Самым старым агентом был Мурашев. Старик почти не изменился с тех пор, как они виделись в последний раз. Он был все такой же крепкий на вид и аккуратный. И нисколько не убавилось в нем злобы к тому, что его окружало.
Но и Мурашев пожаловался на тяжелую жизнь.
— Кабы не ждал я другого, — говорил он, — то либо в петлю лезь, либо стреляй в них напоследок и сам пулю получай.
— Ну-ну! Нервы в порядке надо держать, — отвечал Мерике-Люш.

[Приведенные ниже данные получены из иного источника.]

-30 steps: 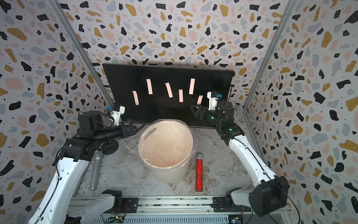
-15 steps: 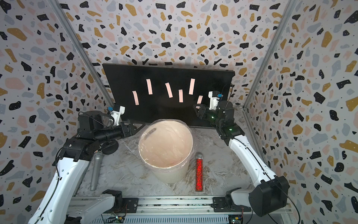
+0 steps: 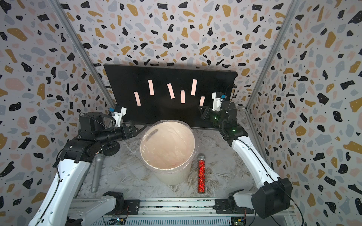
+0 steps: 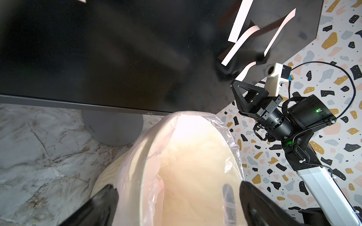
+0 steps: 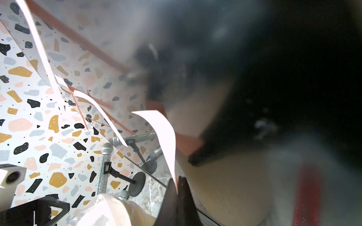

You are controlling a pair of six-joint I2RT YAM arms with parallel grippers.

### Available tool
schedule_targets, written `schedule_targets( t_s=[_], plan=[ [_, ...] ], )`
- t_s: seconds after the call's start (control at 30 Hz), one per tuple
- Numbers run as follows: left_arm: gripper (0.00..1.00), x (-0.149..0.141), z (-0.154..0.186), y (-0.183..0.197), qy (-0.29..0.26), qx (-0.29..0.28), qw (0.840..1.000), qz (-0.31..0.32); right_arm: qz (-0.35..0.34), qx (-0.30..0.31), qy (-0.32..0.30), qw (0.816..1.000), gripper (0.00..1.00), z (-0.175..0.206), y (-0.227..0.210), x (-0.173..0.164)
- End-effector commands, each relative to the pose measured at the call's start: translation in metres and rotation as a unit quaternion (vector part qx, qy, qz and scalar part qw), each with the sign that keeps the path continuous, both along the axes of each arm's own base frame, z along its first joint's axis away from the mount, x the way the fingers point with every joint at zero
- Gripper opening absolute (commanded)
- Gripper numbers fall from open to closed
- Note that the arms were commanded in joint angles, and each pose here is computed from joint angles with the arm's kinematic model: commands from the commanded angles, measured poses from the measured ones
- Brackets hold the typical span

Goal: Remove the sticky note from the monitor
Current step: Tear off the sticky note from the monitor.

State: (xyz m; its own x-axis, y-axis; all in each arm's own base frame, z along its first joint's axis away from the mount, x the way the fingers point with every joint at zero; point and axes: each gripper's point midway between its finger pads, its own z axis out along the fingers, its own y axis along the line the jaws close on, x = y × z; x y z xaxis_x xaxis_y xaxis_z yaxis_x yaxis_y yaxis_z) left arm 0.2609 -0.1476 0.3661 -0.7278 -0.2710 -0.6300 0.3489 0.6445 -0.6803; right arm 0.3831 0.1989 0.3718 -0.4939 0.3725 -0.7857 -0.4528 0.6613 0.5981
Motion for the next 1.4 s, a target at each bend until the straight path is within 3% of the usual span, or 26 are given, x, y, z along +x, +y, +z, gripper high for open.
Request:
schedule_targets(
  t_s=[0.0,0.5,1.0,1.37],
  plan=[
    [0.99,-0.005,0.016,0.000,-0.033,0.003,0.999,-0.006,-0.004,0.004,-0.020,1.000,0.00,0.024,-0.004,-0.005],
    [1.00,-0.005,0.017,0.000,-0.033,0.002,0.999,-0.005,0.027,0.010,-0.004,1.000,0.00,0.026,-0.002,-0.031],
    [0.99,-0.006,0.019,-0.001,-0.032,-0.001,0.999,-0.006,0.103,0.015,0.008,0.994,0.00,0.044,0.009,-0.089],
    [0.99,-0.008,0.019,-0.001,-0.033,0.000,0.999,-0.006,0.191,-0.042,0.019,0.980,0.00,0.034,0.052,-0.138]
  ],
)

Старик ему нравился своей решительностью, огромным запасом неистраченной злобы. Такой без колебаний нажмет кнопку адской машины, которая взорвет весь этот город.
Старик осторожно осведомился о том, как Мерике-Люш выберется отсюда.
— Зачем выбираться? — ответил Мерике-Люш. — Здесь дождемся. Теперь уж недолго ждать. Разве не видишь?
Каждый день всюду, где удавалось побывать, Мерике-Люш искал, ловил признаки того, что ждать ему здесь действительно недолго. В булочных на одну чашку весов ложилась ничтожная гирька, а на другую — кусочек хлеба, уравновешивавший ее. 125 граммов… Самая низкая хлебная корма. А если хлеб получал человек, занятый тяжелым физическим трудом, на весы клали еще такую же гирьку. Хлеб был сладковат — в него примешивали целлюлозу.
Мерике-Люш заходил в темные, без света, дома. Лишь в немногих зданиях, находившихся возле хлебозаводов, он загорался ночью на два-три часа. Был выключен телефон, лопались водопроводные трубы, и улицы превращались в замерзшие озера. Один кинотеатр работал на Невском, но не каждый вечер. И не каждый сеанс удавалось довести до конца. По сигналу воздушной тревоги — сигналы порой раздавались каждый час — зрители спускались в убежище.
В этом убежище оказался и Мерике-Люш вечером 6 ноября. Ему хотелось видеть людей отчаявшихся, парализованных страхом, с безнадежностью на лицах. Но в этот вечер ему пришлось собрать всю свою выдержку, чтобы не разразиться проклятиями, когда он увидел, что люди, собравшиеся в убежище, не такие: истощенные, но не озлобленные, не отупевшие. Он стиснул зубы, он готов был наброситься на них, когда услышал, как эти обреченные люди стали аплодировать.